• **TASK PROMPT**
The records below hold a stretch from the line with "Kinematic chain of" through the line with "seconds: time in"; return exactly those lines, ends included, and nothing more.
___ ENTRIES PROVIDED ___
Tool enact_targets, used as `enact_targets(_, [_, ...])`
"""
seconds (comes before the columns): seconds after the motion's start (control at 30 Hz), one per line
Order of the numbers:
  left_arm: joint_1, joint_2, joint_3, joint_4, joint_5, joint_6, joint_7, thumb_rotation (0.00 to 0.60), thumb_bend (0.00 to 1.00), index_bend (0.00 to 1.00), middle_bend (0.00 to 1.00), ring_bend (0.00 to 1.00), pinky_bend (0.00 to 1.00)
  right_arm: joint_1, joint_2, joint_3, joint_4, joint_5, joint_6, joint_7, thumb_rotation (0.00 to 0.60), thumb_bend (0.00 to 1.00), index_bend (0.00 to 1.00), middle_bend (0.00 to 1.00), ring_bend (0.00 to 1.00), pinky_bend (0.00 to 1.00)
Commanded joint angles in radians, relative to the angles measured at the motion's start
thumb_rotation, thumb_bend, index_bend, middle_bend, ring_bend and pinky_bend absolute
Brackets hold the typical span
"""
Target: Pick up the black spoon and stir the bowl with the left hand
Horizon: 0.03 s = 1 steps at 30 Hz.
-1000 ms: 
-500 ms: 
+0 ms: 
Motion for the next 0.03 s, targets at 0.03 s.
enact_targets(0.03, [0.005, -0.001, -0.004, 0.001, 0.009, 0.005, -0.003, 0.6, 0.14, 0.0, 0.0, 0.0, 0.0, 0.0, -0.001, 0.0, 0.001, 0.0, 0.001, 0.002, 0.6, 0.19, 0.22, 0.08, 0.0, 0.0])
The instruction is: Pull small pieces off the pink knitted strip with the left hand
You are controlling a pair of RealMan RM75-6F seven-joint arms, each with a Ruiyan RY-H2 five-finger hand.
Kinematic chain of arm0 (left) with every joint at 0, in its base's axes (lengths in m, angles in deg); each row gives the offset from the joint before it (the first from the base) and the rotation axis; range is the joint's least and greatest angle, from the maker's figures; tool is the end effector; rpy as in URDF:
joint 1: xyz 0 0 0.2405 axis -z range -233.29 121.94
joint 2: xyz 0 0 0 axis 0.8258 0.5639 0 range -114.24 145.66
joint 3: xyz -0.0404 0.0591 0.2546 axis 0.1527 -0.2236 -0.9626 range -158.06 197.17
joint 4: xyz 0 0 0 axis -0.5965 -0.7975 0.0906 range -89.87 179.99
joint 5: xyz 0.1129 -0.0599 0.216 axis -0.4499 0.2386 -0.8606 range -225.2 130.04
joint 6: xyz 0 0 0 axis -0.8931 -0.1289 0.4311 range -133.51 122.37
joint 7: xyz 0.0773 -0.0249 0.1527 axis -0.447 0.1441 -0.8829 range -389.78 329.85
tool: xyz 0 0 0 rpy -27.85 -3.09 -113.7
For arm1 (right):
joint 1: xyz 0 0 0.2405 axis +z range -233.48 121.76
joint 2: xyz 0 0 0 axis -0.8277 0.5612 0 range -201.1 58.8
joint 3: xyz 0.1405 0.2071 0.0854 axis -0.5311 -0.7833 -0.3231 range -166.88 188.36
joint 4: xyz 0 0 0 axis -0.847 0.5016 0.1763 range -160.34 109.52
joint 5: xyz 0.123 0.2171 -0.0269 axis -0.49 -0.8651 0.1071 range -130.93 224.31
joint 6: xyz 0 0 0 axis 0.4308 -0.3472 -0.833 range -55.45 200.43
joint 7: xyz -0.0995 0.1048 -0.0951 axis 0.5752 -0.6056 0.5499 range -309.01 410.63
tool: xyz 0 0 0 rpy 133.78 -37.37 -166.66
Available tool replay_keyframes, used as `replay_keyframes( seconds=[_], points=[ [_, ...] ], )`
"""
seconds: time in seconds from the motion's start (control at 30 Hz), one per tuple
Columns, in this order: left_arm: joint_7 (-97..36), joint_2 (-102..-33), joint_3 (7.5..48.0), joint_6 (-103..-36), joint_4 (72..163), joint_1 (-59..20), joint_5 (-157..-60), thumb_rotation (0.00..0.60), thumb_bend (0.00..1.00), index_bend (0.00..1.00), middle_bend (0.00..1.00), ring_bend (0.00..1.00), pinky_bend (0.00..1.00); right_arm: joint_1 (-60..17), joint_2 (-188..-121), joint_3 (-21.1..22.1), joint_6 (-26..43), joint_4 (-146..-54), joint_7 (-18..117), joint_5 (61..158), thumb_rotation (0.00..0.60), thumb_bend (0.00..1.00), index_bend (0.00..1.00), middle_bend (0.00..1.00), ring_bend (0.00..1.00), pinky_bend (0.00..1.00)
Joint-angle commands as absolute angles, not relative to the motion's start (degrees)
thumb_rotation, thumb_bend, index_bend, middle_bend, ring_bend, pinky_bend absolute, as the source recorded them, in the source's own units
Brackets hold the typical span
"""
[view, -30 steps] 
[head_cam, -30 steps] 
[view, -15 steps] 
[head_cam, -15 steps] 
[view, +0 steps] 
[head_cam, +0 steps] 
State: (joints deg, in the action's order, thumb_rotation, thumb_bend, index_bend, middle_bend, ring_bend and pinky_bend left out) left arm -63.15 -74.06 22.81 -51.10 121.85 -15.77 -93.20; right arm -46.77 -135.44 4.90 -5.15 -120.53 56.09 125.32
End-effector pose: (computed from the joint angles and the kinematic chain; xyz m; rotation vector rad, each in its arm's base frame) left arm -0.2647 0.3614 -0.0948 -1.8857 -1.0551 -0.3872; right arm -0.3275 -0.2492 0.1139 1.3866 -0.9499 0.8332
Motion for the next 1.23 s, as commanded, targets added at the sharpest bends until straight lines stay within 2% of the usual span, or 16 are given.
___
• **RESPONSE TO THIS EXERCISE**
Kinematic chain of arm0 (left) with every joint at 0, in its base's axes (lengths in m, angles in deg); each row gives the offset from the joint before it (the first from the base) and the rotation axis; range is the joint's least and greatest angle, from the maker's figures; tool is the end effector; rpy as in URDF:
joint 1: xyz 0 0 0.2405 axis -z range -233.29 121.94
joint 2: xyz 0 0 0 axis 0.8258 0.5639 0 range -114.24 145.66
joint 3: xyz -0.0404 0.0591 0.2546 axis 0.1527 -0.2236 -0.9626 range -158.06 197.17
joint 4: xyz 0 0 0 axis -0.5965 -0.7975 0.0906 range -89.87 179.99
joint 5: xyz 0.1129 -0.0599 0.216 axis -0.4499 0.2386 -0.8606 range -225.2 130.04
joint 6: xyz 0 0 0 axis -0.8931 -0.1289 0.4311 range -133.51 122.37
joint 7: xyz 0.0773 -0.0249 0.1527 axis -0.447 0.1441 -0.8829 range -389.78 329.85
tool: xyz 0 0 0 rpy -27.85 -3.09 -113.7
For arm1 (right):
joint 1: xyz 0 0 0.2405 axis +z range -233.48 121.76
joint 2: xyz 0 0 0 axis -0.8277 0.5612 0 range -201.1 58.8
joint 3: xyz 0.1405 0.2071 0.0854 axis -0.5311 -0.7833 -0.3231 range -166.88 188.36
joint 4: xyz 0 0 0 axis -0.847 0.5016 0.1763 range -160.34 109.52
joint 5: xyz 0.123 0.2171 -0.0269 axis -0.49 -0.8651 0.1071 range -130.93 224.31
joint 6: xyz 0 0 0 axis 0.4308 -0.3472 -0.833 range -55.45 200.43
joint 7: xyz -0.0995 0.1048 -0.0951 axis 0.5752 -0.6056 0.5499 range -309.01 410.63
tool: xyz 0 0 0 rpy 133.78 -37.37 -166.66
Available tool replay_keyframes, used as `replay_keyframes( seconds=[_], points=[ [_, ...] ], )`
"""
seconds: time in seconds from the motion's start (control at 30 Hz), one per tuple

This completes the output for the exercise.